### Work request
Keep the pictures out. Restate the entries below word for word.

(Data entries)
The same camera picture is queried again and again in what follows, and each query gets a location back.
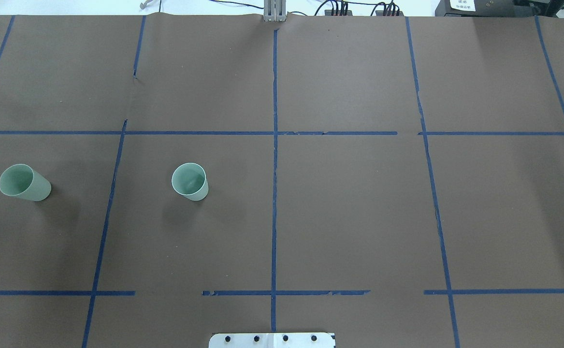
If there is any black mini pc box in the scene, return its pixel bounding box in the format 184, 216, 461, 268
434, 0, 535, 17

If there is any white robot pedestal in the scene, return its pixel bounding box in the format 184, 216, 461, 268
208, 332, 336, 348

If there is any brown paper table mat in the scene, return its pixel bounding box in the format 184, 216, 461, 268
0, 13, 564, 348

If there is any aluminium frame post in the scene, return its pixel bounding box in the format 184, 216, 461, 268
263, 0, 288, 22

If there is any green plastic cup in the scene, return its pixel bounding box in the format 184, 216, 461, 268
0, 164, 52, 201
171, 162, 209, 201

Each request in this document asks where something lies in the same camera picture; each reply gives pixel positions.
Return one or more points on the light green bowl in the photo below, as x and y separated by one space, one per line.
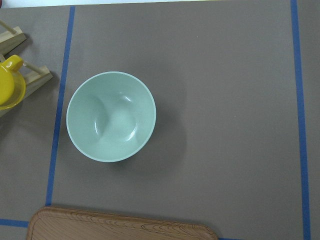
111 116

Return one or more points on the yellow cup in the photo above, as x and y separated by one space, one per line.
12 83

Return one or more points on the wooden cutting board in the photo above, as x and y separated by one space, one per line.
59 223

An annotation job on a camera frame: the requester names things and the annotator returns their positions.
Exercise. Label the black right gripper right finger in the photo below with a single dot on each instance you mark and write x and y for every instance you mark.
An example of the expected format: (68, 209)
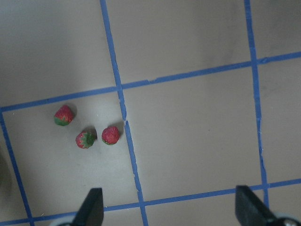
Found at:
(251, 211)

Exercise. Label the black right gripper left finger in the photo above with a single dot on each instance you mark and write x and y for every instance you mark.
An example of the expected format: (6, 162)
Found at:
(91, 212)

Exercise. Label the red strawberry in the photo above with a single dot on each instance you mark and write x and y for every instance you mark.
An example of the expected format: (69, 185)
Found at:
(63, 116)
(110, 135)
(85, 139)

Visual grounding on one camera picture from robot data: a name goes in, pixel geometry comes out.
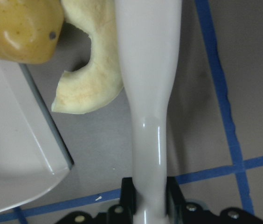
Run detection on beige plastic dustpan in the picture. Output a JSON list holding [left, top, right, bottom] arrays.
[[0, 60, 73, 213]]

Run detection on pale curved foam peel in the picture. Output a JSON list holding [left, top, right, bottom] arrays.
[[51, 0, 124, 114]]

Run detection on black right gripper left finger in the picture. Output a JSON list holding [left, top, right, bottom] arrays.
[[121, 177, 136, 215]]

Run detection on beige hand brush black bristles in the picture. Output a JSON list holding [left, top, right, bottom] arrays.
[[115, 0, 182, 224]]

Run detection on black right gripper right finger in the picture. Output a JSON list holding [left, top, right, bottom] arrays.
[[166, 177, 186, 224]]

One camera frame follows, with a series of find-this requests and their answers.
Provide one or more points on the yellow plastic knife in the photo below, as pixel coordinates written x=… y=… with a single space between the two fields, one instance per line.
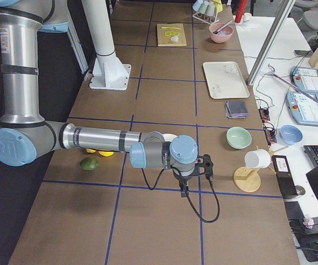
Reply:
x=170 y=28

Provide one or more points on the black keyboard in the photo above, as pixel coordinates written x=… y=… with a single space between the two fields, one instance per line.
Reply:
x=312 y=153

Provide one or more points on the black phone box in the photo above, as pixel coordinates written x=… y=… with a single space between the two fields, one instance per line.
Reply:
x=284 y=177

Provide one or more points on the folded grey cloth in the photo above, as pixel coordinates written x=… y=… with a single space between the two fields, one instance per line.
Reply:
x=236 y=109

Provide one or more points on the wooden mug tree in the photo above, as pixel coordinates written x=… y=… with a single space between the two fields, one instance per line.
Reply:
x=247 y=179

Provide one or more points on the lemon slice top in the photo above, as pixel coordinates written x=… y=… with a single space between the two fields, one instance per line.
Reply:
x=171 y=33

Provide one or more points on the white cup rack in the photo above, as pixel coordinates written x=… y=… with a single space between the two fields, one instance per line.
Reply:
x=207 y=11

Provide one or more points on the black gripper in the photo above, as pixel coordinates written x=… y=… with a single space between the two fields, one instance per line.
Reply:
x=183 y=180

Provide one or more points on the metal black-tipped muddler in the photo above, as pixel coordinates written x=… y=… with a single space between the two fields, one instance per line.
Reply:
x=222 y=27

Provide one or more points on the bamboo cutting board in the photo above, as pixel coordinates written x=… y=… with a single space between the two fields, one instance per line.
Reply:
x=164 y=41

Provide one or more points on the blue bowl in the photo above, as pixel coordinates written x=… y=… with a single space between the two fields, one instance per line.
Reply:
x=290 y=134

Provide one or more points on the teach pendant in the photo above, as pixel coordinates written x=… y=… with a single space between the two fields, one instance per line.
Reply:
x=305 y=78
x=303 y=109

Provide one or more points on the aluminium frame post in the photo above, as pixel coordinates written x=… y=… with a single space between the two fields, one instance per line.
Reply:
x=276 y=27

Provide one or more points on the white mug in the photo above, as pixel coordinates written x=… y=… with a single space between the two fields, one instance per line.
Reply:
x=259 y=158

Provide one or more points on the green bowl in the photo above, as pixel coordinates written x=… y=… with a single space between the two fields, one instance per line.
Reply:
x=238 y=137

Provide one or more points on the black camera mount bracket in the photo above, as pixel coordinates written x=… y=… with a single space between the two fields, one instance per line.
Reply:
x=204 y=166

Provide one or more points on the white plate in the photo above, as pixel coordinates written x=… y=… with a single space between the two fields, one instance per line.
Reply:
x=169 y=137

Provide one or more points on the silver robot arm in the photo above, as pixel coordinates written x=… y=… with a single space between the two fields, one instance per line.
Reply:
x=25 y=135

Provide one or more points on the pink bowl with ice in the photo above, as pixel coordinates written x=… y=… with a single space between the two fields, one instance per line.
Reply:
x=223 y=35

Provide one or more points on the green lime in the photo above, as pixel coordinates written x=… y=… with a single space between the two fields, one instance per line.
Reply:
x=89 y=164

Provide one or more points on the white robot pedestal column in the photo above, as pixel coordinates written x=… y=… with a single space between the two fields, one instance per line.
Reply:
x=108 y=71

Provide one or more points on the red bottle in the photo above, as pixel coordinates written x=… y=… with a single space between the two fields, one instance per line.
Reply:
x=240 y=10

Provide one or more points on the upper teach pendant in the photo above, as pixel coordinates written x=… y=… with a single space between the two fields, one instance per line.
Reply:
x=305 y=78

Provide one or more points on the cream bear tray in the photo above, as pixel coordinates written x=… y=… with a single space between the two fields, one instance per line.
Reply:
x=225 y=80

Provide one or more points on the lower teach pendant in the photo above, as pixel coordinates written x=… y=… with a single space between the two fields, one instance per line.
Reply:
x=303 y=109

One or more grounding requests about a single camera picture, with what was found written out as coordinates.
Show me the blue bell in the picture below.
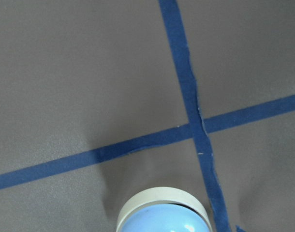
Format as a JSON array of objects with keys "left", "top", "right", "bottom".
[{"left": 116, "top": 187, "right": 213, "bottom": 232}]

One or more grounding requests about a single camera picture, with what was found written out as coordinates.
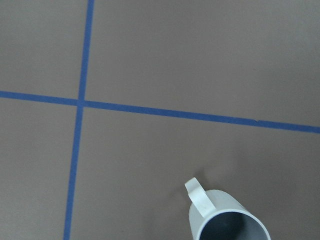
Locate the white ceramic cup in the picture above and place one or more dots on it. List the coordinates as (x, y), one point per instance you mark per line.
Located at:
(216, 215)

### Response area
The same camera picture is queried again and again in what follows, and each query gets a location back.
If there is any black mini pc box in the scene, return its pixel bounding box in the format 184, 216, 461, 268
434, 0, 535, 17

If there is any white robot pedestal in the scene, return its pixel bounding box in the format 184, 216, 461, 268
208, 332, 336, 348

If there is any brown paper table mat in the scene, return its pixel bounding box in the format 184, 216, 461, 268
0, 13, 564, 348

If there is any aluminium frame post in the scene, return its pixel bounding box in the format 184, 216, 461, 268
263, 0, 288, 22

If there is any green plastic cup in the scene, return its pixel bounding box in the format 184, 216, 461, 268
0, 164, 52, 201
171, 162, 209, 201

Each request in this document asks where something lies in the same camera picture; each reply gives pixel positions.
Return one or more points on the light green bowl in the photo below, as x and y separated by one space, one per line.
111 116

Return one or more points on the yellow cup in the photo above, as x and y separated by one space, one per line.
12 83

Return one or more points on the wooden cutting board in the photo above, as x and y separated by one space, one per line.
59 223

An annotation job on a camera frame: the requester names things and the annotator returns their positions.
Exercise. Label the black right gripper right finger in the photo below with a single dot on each instance you mark and write x and y for every instance you mark.
An example of the expected format: (68, 209)
Found at:
(251, 211)

Exercise. Label the black right gripper left finger in the photo above with a single dot on each instance you mark and write x and y for every instance you mark.
An example of the expected format: (6, 162)
Found at:
(91, 212)

Exercise. Label the red strawberry in the photo above with a single dot on each instance you mark and write x and y for every instance you mark.
An example of the expected format: (69, 185)
Found at:
(63, 116)
(110, 135)
(85, 139)

Visual grounding on one camera picture from robot data: a name goes in, pixel geometry comes out.
Run detection on beige plastic dustpan in the picture. Output a JSON list holding [left, top, right, bottom] arrays.
[[0, 60, 73, 213]]

Run detection on pale curved foam peel in the picture. Output a JSON list holding [left, top, right, bottom] arrays.
[[51, 0, 124, 114]]

Run detection on black right gripper left finger in the picture. Output a JSON list holding [left, top, right, bottom] arrays.
[[121, 177, 136, 215]]

Run detection on beige hand brush black bristles in the picture. Output a JSON list holding [left, top, right, bottom] arrays.
[[115, 0, 182, 224]]

Run detection on black right gripper right finger in the picture. Output a JSON list holding [left, top, right, bottom] arrays.
[[166, 177, 186, 224]]

One camera frame follows, with a series of find-this requests and their answers.
Provide one or more points on the yellow plastic knife in the photo below, as pixel coordinates written x=… y=… with a single space between the two fields, one instance per line.
Reply:
x=170 y=28

Provide one or more points on the black keyboard in the photo above, as pixel coordinates written x=… y=… with a single space between the two fields, one instance per line.
Reply:
x=312 y=153

Provide one or more points on the black phone box in the photo above, as pixel coordinates written x=… y=… with a single space between the two fields, one instance per line.
Reply:
x=284 y=177

Provide one or more points on the folded grey cloth in the photo above, as pixel coordinates written x=… y=… with a single space between the two fields, one instance per line.
Reply:
x=236 y=109

Provide one or more points on the wooden mug tree in the photo above, as pixel coordinates written x=… y=… with a single space between the two fields, one instance per line.
Reply:
x=247 y=179

Provide one or more points on the lemon slice top in the photo above, as pixel coordinates written x=… y=… with a single space between the two fields, one instance per line.
Reply:
x=171 y=33

Provide one or more points on the white cup rack in the photo above, as pixel coordinates written x=… y=… with a single space between the two fields, one instance per line.
Reply:
x=207 y=11

Provide one or more points on the black gripper in the photo above, as pixel coordinates written x=… y=… with a single space between the two fields, one instance per line.
Reply:
x=183 y=180

Provide one or more points on the metal black-tipped muddler in the photo above, as pixel coordinates written x=… y=… with a single space between the two fields, one instance per line.
Reply:
x=222 y=27

Provide one or more points on the bamboo cutting board in the photo above, as pixel coordinates written x=… y=… with a single space between the two fields, one instance per line.
Reply:
x=164 y=41

Provide one or more points on the blue bowl in the photo above, as pixel coordinates written x=… y=… with a single space between the two fields, one instance per line.
Reply:
x=290 y=134

Provide one or more points on the teach pendant in the photo above, as pixel coordinates written x=… y=… with a single space between the two fields, one instance per line.
Reply:
x=305 y=78
x=303 y=109

Provide one or more points on the aluminium frame post in the photo above, as pixel coordinates written x=… y=… with a single space between the two fields, one instance per line.
Reply:
x=276 y=27

Provide one or more points on the white mug in the photo above, as pixel coordinates written x=… y=… with a single space between the two fields, one instance per line.
Reply:
x=259 y=158

Provide one or more points on the green bowl in the photo above, as pixel coordinates written x=… y=… with a single space between the two fields, one instance per line.
Reply:
x=238 y=137

Provide one or more points on the black camera mount bracket in the photo above, as pixel coordinates written x=… y=… with a single space between the two fields, one instance per line.
Reply:
x=204 y=166

Provide one or more points on the white plate in the photo above, as pixel coordinates written x=… y=… with a single space between the two fields, one instance per line.
Reply:
x=169 y=137

Provide one or more points on the silver robot arm in the photo above, as pixel coordinates written x=… y=… with a single space between the two fields, one instance per line.
Reply:
x=25 y=135

Provide one or more points on the pink bowl with ice in the photo above, as pixel coordinates written x=… y=… with a single space between the two fields, one instance per line.
Reply:
x=223 y=35

Provide one or more points on the green lime in the photo above, as pixel coordinates written x=… y=… with a single space between the two fields, one instance per line.
Reply:
x=89 y=164

Provide one or more points on the white robot pedestal column in the photo above, as pixel coordinates written x=… y=… with a single space between the two fields, one instance per line.
Reply:
x=108 y=71

Provide one or more points on the red bottle in the photo above, as pixel coordinates written x=… y=… with a single space between the two fields, one instance per line.
Reply:
x=240 y=10

Provide one or more points on the upper teach pendant in the photo above, as pixel coordinates written x=… y=… with a single space between the two fields, one instance per line.
Reply:
x=305 y=78

Provide one or more points on the cream bear tray in the photo above, as pixel coordinates written x=… y=… with a single space between the two fields, one instance per line.
Reply:
x=225 y=80

Provide one or more points on the lower teach pendant in the photo above, as pixel coordinates written x=… y=… with a single space between the two fields, one instance per line.
Reply:
x=303 y=109

One or more grounding requests about a single camera picture, with what was found written out as coordinates.
Show me the blue bell in the picture below.
Format as a JSON array of objects with keys "left", "top", "right", "bottom".
[{"left": 116, "top": 187, "right": 213, "bottom": 232}]

One or more grounding requests about a single camera picture, with what was found written out as coordinates.
Locate the white ceramic cup in the picture above and place one or more dots on it. List the coordinates as (x, y), one point per instance you mark per line.
Located at:
(216, 215)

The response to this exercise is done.